R Heberto Ghezzo, Dr wrote:
> Sorry if I am being too naive but if:
> after
> puro.boot=boot(rs,puro.bf2,R=1000)
> #
> #  we do
> #
> qq <- apply(puro.boot$t,2,quantile)
> matplot(t(qq),type="l")
> points(st$conc,st$rate)
> points(st$conc,predict(puro1),pch=2,col="red")
> #
> isn't that what we want graphically and t(qq) gives us the values
> obviously quantile can be used with any set of p's
> Heberto.Ghezzo at McGill.CA
> 
> 
> -----Original Message-----
> From: r-help-bounces at r-project.org on behalf of Ben Bolker
> Sent: Tue 11/11/2008 3:09 PM
> To: Christoph.Scherber at agr.uni-goettingen.de
> Cc: r-help at r-project.org
> Subject: Re: [R] standard errors for predict.nls?
>  
> 
>   Here's how far I've gotten.

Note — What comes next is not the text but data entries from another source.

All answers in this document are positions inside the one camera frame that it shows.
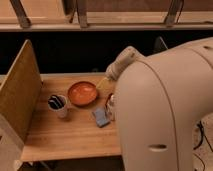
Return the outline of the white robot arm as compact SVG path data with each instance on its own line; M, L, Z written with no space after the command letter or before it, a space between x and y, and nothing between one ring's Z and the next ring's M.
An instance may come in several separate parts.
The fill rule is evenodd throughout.
M106 70L125 171L193 171L193 129L213 113L213 37L150 56L128 46Z

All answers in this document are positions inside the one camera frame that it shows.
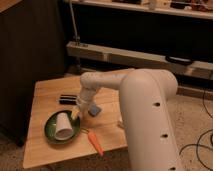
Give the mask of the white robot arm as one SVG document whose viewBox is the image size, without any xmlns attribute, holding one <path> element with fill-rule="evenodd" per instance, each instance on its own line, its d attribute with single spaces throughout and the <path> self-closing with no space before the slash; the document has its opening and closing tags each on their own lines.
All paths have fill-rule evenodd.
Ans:
<svg viewBox="0 0 213 171">
<path fill-rule="evenodd" d="M 166 101 L 177 92 L 175 76 L 162 69 L 123 74 L 87 72 L 77 96 L 84 115 L 102 87 L 119 92 L 119 104 L 132 171 L 183 171 Z"/>
</svg>

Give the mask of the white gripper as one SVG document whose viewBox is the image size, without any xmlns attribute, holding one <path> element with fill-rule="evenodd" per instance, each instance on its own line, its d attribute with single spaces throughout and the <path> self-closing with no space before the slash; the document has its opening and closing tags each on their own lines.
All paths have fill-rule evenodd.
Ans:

It's a start, but
> I can't so far find a way to extract the actual
> thing we want -- the bootstrap confidence intervals
> on the predictions.
> 
>   I apologize for not taking the time to go
> read up on the boot library etc. etc. (I *have*
> RTFM, but I haven't backtracked to the book
> TFM is based on ...) and understand exactly
> how it works -- hopefully someone can supply
> the missing pieces at the end?
> 
> 
> p1 <- Puromycin[1:12,]
> puro1<-nls(rate~a*conc/(b+conc), data=p1,
>            start=list(a=200, b=1))  #set up nls model
> 
> 
> ## data frame for residual bootstrapping
> st=cbind(Puromycin[1:12,],fit=predict(puro1))
> 
> ## prediction concentration vector
> cvec <- seq(0,1.2,length=100)
> 
> rs=scale(resid(puro1),scale=FALSE)
> library(boot)
> puro.bf2=function(rs,i){
>   st$rate=st$fit+rs[i]
>   ## intercept errors
>   n1 <- try(nls(rate~a*conc/(b+conc), st, start=coef(puro1)))
>   if (class(n1)=="try-error") r <- rep(NA,length(cvec))
>   else r <- predict(n1,newdata=list(conc=cvec))
>   r
> }
> puro.boot=boot(rs,puro.bf2,R=1000)
> 
> ## from here on things get a bit bad -- this
> ## doesn't work ...  how do I extract bootstrap
> ## CIs for each concentration value?
> tmpbootfun <- function(j,type="perc") {
>   b <- boot.ci(puro.boot2,type=type,index=j)
>   b[(length(b)-1):length(b)]
> }
> bootvals <- t(sapply(1:100,tmpbootfun))
> 
> 
> with(p1,plot(rate~conc,ylim=c(0,200)))
> invisible(replicate(200,lines(cvec,puro.bf2(rs,sample(12)),
>                               col=rgb(1,0.7,0.7,alpha=0.1))))
> matlines(cvec,bootvals,lty=2)
> 
> 
> Christoph Scherber wrote:
>> Dear all,
>>
>> I would like to get standard errors (or confidence intervals) for
>> *predicted* values from an nls fit.
>>
>> I have tried to implement code from p.225 in MASS (bootstrapping a nls
>> fit), but this gives only the confidence intervals of the parameter
>> estimates, but not an overall confidence interval for the predicted
>> value(s):
>>
>> puro1<-nls(rate~a*conc/(b+conc), data=Puromycin[1:12,],
>> start=list(a=200, b=1))  #set up nls model
>>
>> # assume only one predicted value is obtained using
>> predict(puro1,list(conc=0.02)):
>>
>> st=cbind(Puromycin[1:12,],fit=predict(puro1,list(conc=0.02)))
>>
>> puro.bf=function(rs,i){
>>     st$rate=st$fit+rs[i]
>>     coef(nls(rate~a*conc/(b+conc), st, start=coef(puro1)))
>> }
>>
>> rs=scale(resid(puro1),scale=F)
>> (puro.boot=boot(rs,puro.bf,R=100))
>>
>> boot.ci(puro.boot,index=1,type=c("norm"))
>> boot.ci$t0
>> boot.ci$norm
>> ###
>>
>> How do I have to change the code to get the c.i. for the predicted value?
>>
>>
>> Many thanks and best wishes,
>> Christoph
>>
>>
>>
>>
>>
>> Prof Brian Ripley schrieb:
>>> On Mon, 3 Nov 2008, Ben Bolker wrote:
>>>
>>>> Prof Brian Ripley wrote:
>>>>>> Christoph Scherber <Christoph.Scherber <at> agr.uni-goettingen.de>
>>>>>> writes:
>>>>>>
>>>>>>> Dear all,
>>>>>>>
>>>>>>> Is there a way to retrieve standard errors from nls models?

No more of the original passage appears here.